■ **TASK PROMPT**:
Once the line containing "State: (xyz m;" is found in the listing below, return it and each line after it through the last, exactly as given.

**** MATERIAL FOR THIS EXERCISE ****

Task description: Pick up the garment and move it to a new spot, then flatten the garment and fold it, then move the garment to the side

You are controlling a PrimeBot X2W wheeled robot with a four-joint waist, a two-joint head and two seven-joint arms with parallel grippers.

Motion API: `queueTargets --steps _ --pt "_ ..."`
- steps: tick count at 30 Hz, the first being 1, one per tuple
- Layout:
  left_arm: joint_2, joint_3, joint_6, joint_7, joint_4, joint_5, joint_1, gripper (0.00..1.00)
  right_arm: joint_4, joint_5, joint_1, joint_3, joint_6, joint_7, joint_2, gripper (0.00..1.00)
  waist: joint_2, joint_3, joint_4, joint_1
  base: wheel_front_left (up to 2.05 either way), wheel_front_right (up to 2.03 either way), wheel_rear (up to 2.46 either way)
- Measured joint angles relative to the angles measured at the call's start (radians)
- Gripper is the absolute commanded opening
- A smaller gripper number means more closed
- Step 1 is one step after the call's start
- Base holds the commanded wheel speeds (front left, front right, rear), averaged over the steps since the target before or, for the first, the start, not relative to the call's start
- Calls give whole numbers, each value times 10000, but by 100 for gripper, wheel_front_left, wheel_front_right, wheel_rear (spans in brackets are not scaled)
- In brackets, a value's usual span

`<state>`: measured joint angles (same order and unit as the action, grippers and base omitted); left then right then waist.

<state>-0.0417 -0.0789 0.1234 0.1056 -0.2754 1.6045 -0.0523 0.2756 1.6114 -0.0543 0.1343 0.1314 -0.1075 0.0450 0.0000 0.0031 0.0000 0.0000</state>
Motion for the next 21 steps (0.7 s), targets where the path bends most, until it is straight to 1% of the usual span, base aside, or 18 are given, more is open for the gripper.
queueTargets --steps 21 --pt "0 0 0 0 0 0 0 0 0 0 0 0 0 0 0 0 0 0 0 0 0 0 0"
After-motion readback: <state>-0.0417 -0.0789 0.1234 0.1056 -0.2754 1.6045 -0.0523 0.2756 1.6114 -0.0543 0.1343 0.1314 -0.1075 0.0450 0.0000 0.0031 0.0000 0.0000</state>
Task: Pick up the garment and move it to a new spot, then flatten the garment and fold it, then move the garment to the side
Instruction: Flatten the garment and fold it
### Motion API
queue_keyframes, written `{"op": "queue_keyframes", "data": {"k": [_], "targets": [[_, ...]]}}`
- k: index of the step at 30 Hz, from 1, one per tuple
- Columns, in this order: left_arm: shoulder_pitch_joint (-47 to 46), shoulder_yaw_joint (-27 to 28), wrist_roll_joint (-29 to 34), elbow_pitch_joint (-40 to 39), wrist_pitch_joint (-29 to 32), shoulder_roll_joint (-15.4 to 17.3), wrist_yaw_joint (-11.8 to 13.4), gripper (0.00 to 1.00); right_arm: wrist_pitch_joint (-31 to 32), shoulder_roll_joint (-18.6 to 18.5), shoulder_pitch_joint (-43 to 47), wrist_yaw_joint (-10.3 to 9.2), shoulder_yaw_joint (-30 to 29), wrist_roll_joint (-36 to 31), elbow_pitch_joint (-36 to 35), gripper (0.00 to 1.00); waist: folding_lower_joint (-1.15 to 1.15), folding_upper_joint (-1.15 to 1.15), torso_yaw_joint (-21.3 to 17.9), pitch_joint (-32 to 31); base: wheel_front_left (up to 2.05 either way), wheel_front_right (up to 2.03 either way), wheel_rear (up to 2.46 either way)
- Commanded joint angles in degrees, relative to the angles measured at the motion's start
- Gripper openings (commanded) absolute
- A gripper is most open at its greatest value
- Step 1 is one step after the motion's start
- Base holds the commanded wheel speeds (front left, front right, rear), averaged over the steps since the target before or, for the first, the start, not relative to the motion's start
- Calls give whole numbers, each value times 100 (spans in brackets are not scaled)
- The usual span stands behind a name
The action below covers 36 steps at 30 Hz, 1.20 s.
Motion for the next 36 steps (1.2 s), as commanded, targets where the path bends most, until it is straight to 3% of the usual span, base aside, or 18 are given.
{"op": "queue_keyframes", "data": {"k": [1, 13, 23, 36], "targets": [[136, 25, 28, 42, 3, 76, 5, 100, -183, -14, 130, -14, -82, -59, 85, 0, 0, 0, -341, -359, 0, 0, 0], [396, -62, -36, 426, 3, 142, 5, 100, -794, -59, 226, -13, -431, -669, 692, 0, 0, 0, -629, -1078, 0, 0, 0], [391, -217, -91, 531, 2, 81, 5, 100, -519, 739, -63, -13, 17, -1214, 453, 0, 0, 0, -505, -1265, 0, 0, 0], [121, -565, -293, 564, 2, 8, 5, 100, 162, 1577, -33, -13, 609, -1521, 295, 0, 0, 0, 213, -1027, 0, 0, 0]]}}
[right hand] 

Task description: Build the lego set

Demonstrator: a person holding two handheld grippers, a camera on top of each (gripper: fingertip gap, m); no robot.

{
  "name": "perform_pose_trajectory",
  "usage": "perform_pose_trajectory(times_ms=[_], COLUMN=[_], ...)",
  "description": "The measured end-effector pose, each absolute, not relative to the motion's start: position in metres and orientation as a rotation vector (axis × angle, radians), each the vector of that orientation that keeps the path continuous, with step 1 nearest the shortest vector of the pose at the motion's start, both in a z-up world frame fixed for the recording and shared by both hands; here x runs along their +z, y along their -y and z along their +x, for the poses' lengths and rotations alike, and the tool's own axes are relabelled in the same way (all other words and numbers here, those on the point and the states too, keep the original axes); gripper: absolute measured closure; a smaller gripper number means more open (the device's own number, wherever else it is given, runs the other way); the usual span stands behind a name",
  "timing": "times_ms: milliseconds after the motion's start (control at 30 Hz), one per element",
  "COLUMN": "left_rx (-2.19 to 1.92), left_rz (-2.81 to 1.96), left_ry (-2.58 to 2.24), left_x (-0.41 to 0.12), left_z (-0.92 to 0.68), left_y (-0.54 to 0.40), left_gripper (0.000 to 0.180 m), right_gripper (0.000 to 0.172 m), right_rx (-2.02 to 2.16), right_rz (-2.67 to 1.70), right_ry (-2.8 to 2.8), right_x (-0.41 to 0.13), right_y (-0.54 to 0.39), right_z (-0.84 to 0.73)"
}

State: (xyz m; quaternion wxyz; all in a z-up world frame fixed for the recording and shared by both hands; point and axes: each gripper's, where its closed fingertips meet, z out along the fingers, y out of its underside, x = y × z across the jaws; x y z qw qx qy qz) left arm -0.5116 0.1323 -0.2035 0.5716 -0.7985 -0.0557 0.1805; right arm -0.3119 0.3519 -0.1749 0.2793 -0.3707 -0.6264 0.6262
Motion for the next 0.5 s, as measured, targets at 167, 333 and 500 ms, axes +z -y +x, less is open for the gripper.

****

■ **TASK ANSWER**:
State: (xyz m; quaternion wxyz; all in a z-up world frame fixed for the recording and shared by both hands; point and axes: each gripper's, where its closed fingertips meet, z out along the fingers, y out of its underside, x = y × z across the jaws; x y z qw qx qy qz) left arm -0.5116 0.1323 -0.2035 0.5716 -0.7985 -0.0557 0.1805; right arm -0.3119 0.3519 -0.1749 0.2793 -0.3707 -0.6264 0.6262
Motion for the next 0.5 s, as measured, targets at 167, 333 and 500 ms, axes +z -y +x, less is open for the gripper.

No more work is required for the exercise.